Lillie said:
It may be immaterial in the wider sense, but I would point out that, as your quote shows, Crowley felt the need to at least tell people where they stood.
It's why they put 'May contain traces of nuts' on everything. So people know where they stand and can make their decisions accordingly.
Crowley was not originating these things but plagarizing them. In this quote, he was telling people what to do with works that had already been created by others under possibly false pretenses as to their source.
Under this reasoning, are you saying that if I plagarized Redfield's work with "fiction" blazoned across the cover, then it is worth considering as containing something of value, yet, if "fiction" is
only mentioned on the copyright page, all its content is automatically invalidated because it was not clearly labeled.

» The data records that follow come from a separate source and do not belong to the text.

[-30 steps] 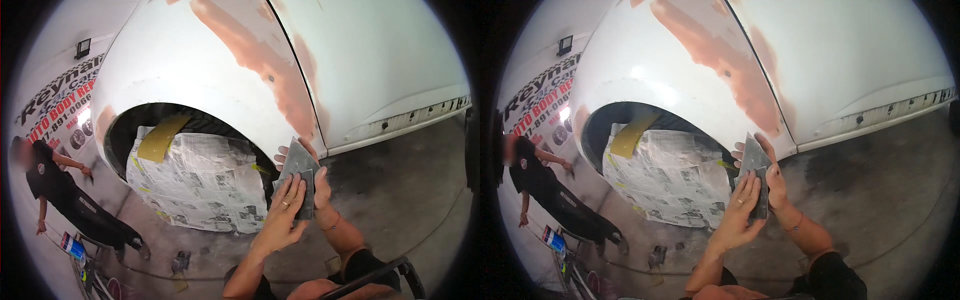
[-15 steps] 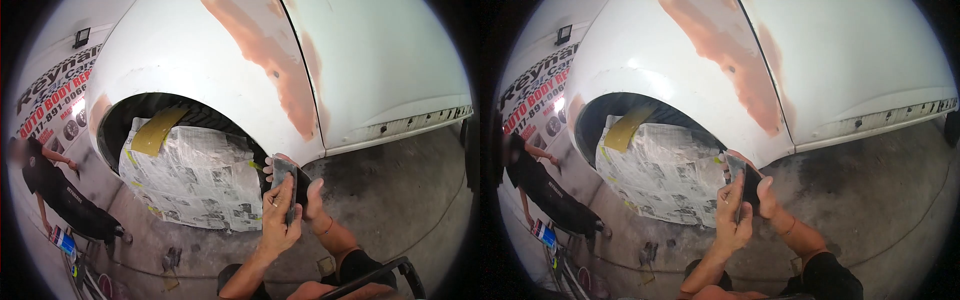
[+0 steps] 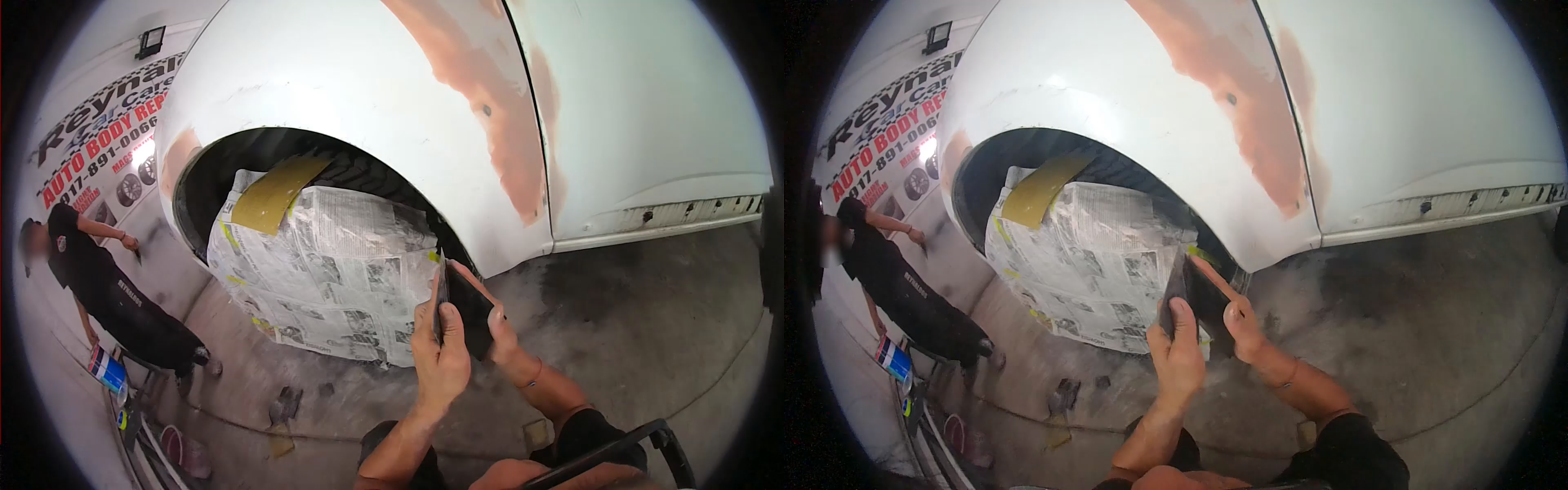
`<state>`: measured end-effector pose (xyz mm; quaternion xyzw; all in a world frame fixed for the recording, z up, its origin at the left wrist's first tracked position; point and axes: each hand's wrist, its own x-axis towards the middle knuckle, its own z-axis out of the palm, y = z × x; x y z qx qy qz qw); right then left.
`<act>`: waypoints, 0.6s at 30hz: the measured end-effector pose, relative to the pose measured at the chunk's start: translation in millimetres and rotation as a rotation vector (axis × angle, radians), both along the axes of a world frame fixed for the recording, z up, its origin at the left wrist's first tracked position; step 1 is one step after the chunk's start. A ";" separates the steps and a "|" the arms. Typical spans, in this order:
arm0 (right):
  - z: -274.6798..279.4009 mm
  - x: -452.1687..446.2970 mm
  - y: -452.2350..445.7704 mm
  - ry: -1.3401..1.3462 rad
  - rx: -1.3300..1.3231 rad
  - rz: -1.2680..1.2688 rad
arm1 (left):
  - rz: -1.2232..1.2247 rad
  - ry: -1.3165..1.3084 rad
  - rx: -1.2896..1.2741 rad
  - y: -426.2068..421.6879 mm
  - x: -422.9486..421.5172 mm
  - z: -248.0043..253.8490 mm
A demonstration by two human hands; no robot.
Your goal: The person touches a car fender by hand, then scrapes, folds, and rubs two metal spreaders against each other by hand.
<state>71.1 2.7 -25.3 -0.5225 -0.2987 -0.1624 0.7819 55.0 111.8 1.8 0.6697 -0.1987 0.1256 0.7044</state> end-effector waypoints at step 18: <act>34.4 -10.3 -41.0 -0.038 0.286 -0.098 | -0.197 -0.666 0.639 -22.2 -1.5 0.2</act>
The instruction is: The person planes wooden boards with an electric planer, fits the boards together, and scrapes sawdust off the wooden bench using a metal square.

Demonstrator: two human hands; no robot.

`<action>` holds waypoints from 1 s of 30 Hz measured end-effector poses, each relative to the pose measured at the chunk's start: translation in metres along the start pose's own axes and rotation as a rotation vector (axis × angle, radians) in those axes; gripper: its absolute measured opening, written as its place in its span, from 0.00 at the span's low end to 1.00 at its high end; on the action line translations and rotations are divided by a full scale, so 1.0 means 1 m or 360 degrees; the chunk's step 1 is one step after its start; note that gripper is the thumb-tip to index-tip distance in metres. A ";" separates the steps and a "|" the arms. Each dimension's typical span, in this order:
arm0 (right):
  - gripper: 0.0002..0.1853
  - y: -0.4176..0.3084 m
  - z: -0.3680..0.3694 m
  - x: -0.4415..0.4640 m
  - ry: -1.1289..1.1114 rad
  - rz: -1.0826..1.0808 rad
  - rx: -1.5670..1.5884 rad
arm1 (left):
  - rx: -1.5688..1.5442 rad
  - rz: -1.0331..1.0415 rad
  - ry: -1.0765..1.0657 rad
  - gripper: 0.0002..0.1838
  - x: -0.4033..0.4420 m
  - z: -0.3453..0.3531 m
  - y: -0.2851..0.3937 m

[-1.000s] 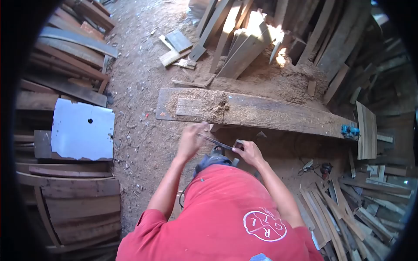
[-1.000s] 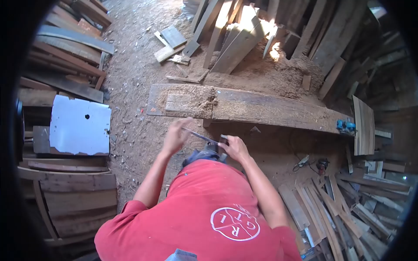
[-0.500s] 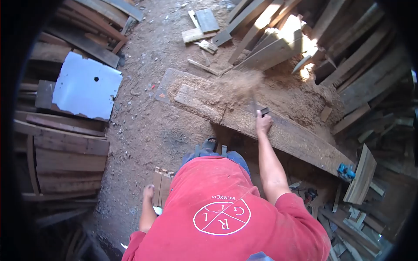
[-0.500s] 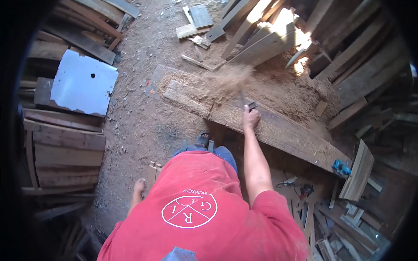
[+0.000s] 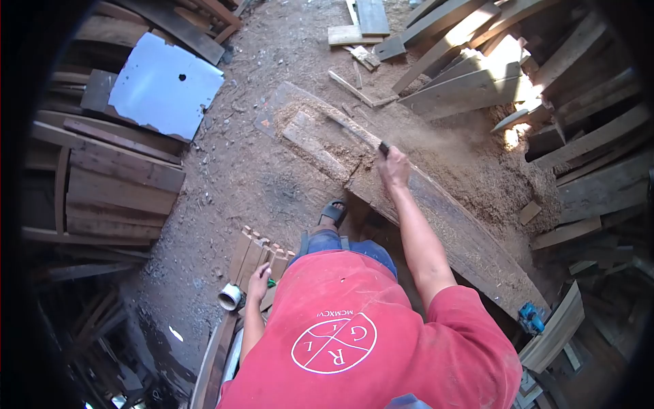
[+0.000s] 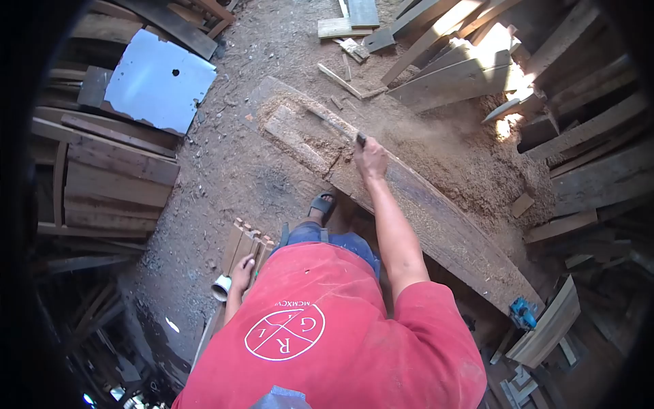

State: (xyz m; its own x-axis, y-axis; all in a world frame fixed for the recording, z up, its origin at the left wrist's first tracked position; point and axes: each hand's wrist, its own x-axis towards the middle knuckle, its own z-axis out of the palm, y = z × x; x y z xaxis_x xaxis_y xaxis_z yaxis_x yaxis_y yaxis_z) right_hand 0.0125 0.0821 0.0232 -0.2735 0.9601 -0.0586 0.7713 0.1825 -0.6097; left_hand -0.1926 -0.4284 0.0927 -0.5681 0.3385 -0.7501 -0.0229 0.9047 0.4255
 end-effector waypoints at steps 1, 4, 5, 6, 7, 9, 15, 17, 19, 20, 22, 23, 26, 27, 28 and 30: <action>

If you want to eschew all materials that were originally deceptively presented as real (i.e., physical mundane world real) but weren't, then you'll have to ignore all the original Golden Dawn material. The GD was based on a deliberate lie concerning its founding and the source of the GD rituals & tarot structure—which lie, in fact, precipitated it's breakup in 1900. (Read my book,
Women of the Golden Dawn: Rebels and Priestesses.)
People now know about the lie and yet many still choose to work with the GD material because they find it valuable, despite the lie. And now-a-days people can easily find out about
The Celestine Prophecy. People are well-served to learn some critical reading skills rather than accepting everything at face value. (I used to teach classes at a college in how to become an "active," critical reader—a very useful skill in this flawed world.)